┌─ Dataset extract

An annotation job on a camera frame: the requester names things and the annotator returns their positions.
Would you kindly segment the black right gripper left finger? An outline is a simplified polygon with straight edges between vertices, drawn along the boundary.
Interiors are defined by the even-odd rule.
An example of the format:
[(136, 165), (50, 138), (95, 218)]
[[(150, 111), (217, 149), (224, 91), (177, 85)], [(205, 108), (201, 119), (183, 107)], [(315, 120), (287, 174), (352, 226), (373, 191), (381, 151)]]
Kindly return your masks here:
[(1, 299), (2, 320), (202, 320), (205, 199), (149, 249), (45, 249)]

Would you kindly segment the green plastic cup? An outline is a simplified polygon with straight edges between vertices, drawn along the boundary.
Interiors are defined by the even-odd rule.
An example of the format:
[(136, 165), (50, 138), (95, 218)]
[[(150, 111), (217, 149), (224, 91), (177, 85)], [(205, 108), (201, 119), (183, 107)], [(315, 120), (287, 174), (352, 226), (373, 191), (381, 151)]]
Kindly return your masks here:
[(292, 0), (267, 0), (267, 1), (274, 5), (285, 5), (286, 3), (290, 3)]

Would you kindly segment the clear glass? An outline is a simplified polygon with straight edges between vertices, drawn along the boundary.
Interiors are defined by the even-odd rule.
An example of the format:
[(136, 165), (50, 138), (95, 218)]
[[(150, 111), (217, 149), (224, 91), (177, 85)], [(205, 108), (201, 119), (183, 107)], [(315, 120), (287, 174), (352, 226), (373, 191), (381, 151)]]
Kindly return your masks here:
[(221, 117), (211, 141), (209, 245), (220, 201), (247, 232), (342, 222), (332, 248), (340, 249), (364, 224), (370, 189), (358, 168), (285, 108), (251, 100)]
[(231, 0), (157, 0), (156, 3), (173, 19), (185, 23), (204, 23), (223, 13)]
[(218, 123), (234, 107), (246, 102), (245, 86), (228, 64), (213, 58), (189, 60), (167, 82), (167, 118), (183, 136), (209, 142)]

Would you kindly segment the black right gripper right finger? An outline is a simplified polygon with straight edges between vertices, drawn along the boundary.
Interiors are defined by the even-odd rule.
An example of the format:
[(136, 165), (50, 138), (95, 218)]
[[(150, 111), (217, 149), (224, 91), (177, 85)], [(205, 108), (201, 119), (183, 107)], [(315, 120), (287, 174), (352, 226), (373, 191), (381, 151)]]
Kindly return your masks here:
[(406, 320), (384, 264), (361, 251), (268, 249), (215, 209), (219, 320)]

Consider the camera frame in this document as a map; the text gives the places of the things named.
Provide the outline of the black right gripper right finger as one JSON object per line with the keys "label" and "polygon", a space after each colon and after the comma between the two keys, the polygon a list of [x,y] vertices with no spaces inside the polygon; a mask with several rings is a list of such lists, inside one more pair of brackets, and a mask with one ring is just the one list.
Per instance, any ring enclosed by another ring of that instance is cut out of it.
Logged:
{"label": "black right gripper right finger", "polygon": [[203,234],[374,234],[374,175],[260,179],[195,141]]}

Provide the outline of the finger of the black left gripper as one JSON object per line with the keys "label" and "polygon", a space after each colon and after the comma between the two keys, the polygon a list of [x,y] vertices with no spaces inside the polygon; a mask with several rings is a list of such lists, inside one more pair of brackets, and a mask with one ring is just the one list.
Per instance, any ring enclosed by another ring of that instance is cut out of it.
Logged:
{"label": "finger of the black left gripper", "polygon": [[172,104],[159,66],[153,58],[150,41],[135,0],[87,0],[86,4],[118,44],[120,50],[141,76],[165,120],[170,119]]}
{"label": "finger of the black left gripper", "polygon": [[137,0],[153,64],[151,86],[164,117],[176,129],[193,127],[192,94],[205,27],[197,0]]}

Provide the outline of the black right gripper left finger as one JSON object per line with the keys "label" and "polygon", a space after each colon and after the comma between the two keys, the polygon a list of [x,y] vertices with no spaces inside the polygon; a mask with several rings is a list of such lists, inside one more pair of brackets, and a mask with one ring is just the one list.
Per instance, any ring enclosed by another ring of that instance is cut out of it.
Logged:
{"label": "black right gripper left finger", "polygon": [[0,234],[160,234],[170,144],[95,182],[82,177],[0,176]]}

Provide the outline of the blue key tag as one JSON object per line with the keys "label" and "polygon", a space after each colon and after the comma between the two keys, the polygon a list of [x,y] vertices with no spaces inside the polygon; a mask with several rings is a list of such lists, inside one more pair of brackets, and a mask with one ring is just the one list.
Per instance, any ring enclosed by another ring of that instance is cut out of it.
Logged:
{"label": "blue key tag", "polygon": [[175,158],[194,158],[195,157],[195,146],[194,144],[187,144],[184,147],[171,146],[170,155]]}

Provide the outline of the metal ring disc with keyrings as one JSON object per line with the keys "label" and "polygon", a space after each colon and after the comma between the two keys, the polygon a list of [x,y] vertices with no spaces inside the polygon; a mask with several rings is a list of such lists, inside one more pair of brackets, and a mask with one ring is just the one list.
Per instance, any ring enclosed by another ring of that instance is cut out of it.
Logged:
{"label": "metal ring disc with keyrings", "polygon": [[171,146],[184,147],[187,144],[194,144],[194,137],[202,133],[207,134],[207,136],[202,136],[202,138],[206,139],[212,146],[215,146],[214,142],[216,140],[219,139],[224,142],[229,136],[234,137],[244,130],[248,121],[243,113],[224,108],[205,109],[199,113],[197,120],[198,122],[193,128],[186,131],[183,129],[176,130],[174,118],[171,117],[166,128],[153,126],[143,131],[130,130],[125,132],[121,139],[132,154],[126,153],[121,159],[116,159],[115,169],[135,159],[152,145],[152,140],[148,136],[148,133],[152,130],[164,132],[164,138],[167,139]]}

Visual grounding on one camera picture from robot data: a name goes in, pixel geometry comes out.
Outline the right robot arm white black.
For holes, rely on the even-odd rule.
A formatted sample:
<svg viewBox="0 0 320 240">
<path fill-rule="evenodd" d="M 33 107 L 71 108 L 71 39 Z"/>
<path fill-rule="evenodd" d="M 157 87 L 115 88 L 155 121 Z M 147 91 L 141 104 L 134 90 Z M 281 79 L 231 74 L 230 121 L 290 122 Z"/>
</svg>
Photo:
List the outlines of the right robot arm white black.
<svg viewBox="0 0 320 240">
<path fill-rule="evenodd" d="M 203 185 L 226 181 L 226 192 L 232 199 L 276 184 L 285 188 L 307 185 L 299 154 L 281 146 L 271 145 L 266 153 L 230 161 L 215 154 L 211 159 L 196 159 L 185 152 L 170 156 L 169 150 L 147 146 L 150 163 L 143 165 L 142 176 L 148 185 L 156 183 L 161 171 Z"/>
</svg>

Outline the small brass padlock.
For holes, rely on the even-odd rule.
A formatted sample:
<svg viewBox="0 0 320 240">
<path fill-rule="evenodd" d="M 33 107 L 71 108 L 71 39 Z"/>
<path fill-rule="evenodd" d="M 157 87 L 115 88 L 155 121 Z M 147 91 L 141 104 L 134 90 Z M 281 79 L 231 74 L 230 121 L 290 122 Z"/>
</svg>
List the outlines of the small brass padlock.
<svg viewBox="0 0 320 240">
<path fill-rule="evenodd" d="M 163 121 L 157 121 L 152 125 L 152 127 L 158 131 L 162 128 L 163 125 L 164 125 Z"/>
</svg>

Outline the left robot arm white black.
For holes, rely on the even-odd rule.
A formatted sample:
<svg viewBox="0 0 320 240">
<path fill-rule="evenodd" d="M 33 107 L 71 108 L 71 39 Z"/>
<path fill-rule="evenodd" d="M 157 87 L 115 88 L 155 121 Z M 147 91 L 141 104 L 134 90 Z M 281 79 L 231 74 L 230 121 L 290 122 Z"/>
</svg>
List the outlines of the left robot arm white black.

└─

◆ Task directions
Filter the records for lines containing the word "camera" and copy each one.

◆ Response for this exercise
An annotation job on a camera frame: the requester names things and the annotator returns their positions.
Consider the camera frame in this document as a map; the text gives the places of the things named.
Visual grounding on one camera picture from robot data: a name goes in, pixel geometry comes out.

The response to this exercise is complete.